ともすれば、項羽が彼に、或はかれが項羽にのり移りかねないのである。

(略)

これでいいのか?と司馬遷は疑う。こんな熱に浮かされたような書きっぷりでいいのものだろうか?彼は「作ル」ことを極度に警戒した。自分の仕事は「述ベル」ことに尽きる。しかしなんと生気溌剌たる述べ方であったか?異常な想像的資格をもったものでなければ到底不能な記述であった。彼は時に「作ル」ことを恐れるのあまり、既に書いた部分を読み返してみて、それがあるがために史上の人物が現実の人物のごとくに躍動すると思われる字句を削る。すると確かにその人物はハツラツたる呼吸を止める。これで「作ル」ことになる心配はない訳である。しかし、(と司馬遷が思うに)これでは項羽項羽でなくなるではないか。項羽始皇帝も楚の荘王もみんな同じ人間になってしまう。違った人間を同じ人間として記述することが、なにが「述べる」だ?「述べる」とは、違った人間は違った人間として述べることではないか。そう考えてくると、やはり彼は削った字句を再び生かさない訳には行かない。
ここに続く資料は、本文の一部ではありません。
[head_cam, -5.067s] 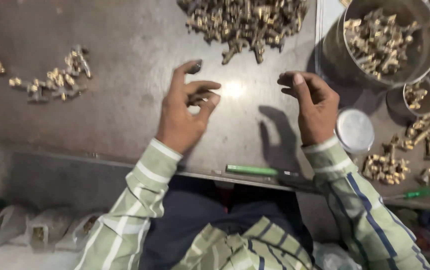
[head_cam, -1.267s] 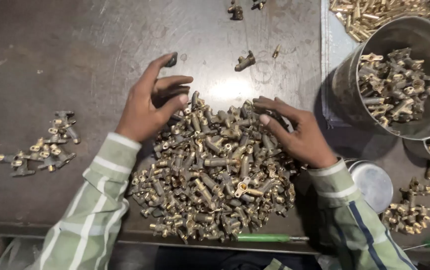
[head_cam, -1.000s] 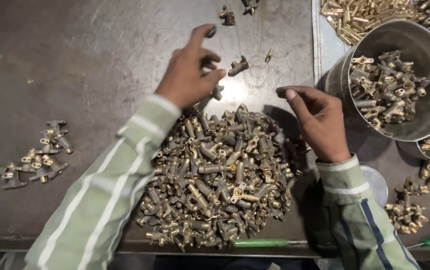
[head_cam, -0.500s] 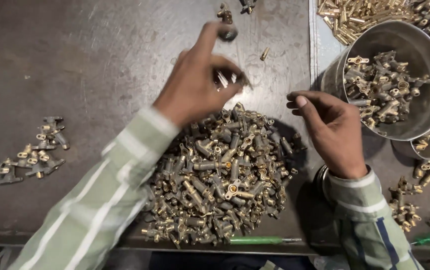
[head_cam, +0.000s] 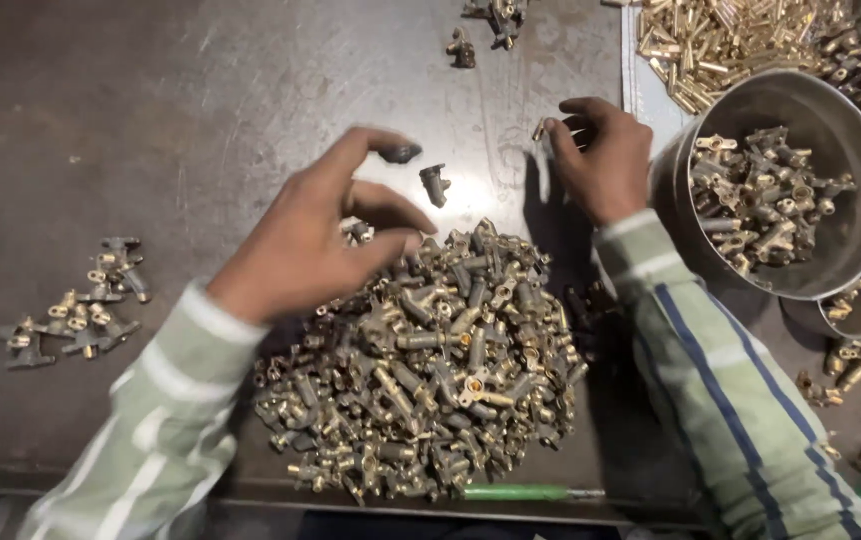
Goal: Cleaning and finishing small metal valve components using a scraping tool at a workbench.
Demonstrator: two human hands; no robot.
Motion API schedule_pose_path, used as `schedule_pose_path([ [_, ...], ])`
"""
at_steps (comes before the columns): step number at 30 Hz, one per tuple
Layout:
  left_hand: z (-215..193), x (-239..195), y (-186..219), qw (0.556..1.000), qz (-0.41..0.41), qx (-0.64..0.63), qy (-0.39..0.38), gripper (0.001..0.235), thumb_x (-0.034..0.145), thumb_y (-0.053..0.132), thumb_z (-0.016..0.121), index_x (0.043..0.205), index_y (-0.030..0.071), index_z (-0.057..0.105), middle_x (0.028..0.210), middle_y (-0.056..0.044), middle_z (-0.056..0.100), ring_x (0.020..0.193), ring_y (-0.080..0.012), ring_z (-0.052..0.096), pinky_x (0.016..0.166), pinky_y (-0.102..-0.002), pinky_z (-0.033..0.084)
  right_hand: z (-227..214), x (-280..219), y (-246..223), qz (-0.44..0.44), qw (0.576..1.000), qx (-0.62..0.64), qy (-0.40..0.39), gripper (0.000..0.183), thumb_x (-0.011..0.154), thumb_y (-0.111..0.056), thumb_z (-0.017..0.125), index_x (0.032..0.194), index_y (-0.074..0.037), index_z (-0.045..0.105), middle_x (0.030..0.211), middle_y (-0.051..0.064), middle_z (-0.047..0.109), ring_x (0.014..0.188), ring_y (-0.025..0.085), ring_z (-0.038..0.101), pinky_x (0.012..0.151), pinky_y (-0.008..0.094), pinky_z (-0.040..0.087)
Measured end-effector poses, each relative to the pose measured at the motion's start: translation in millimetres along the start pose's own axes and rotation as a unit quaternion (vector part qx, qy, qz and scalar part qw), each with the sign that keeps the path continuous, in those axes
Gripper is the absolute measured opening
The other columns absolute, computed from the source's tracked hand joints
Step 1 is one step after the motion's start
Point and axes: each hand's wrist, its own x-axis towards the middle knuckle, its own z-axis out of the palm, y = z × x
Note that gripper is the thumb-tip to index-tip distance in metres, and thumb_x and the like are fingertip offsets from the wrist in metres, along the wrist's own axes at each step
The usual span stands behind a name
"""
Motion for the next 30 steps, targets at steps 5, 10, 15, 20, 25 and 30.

(「李陵・山月記中島敦著 新潮文庫 96頁〜97頁より引用)

 

 司馬遷は、モットーとしてきた「述ベル」ことについて悩んでいます。「作ル」と「述ベル」はどうちがうのか。これは中島敦が自らの作品と向かい合う際の気持ちが反映されているのではないでしょうか。

 中島敦はもともと、ただ「述ベル」つもりで「山月記」を書き始めたわけではなかったのだと思います。「述ベル」ことはすでに1と2という文章がしてしまっているのだから、彼はそれをただ受け取ればよかったのです。しかし原文(おそらく2、もしくは両方)を読む彼の中に、李徴という人物が、「述べ」られていること以上の質感をもっていわば「のり移」ってきたのではないでしょうか。ちょうど司馬遷項羽がのり移り、項羽司馬遷がのり移ったように

 つまり、原文から読み取られた事項が再構成され、新たな李徴が生まれたのです。彼の中で、李徴はすでに原文とは違う人間になってしまった。自分の中にあるこの人間を原文のままにしておくことは「述ベル」精神に反するものであるゆえ、かれは「山月記」を書き始めたのでしょう。

 しかし李徴という人間が彼の中で「作」られたものであったとしても、「述ベル」精神を捨てたくはなかった。そのため原文の、李徴をあくまで虎として表記するやり方へこだわったのではないでしょうか。そこにいるのは、飽くまで完全な人のからだを持った李徴ではなくただの虎なのだから。 

 そう考えると、この書き方は「山月記」に漂う悲しさや切なさを、いっそう深めるものなのではないかと思えてきます。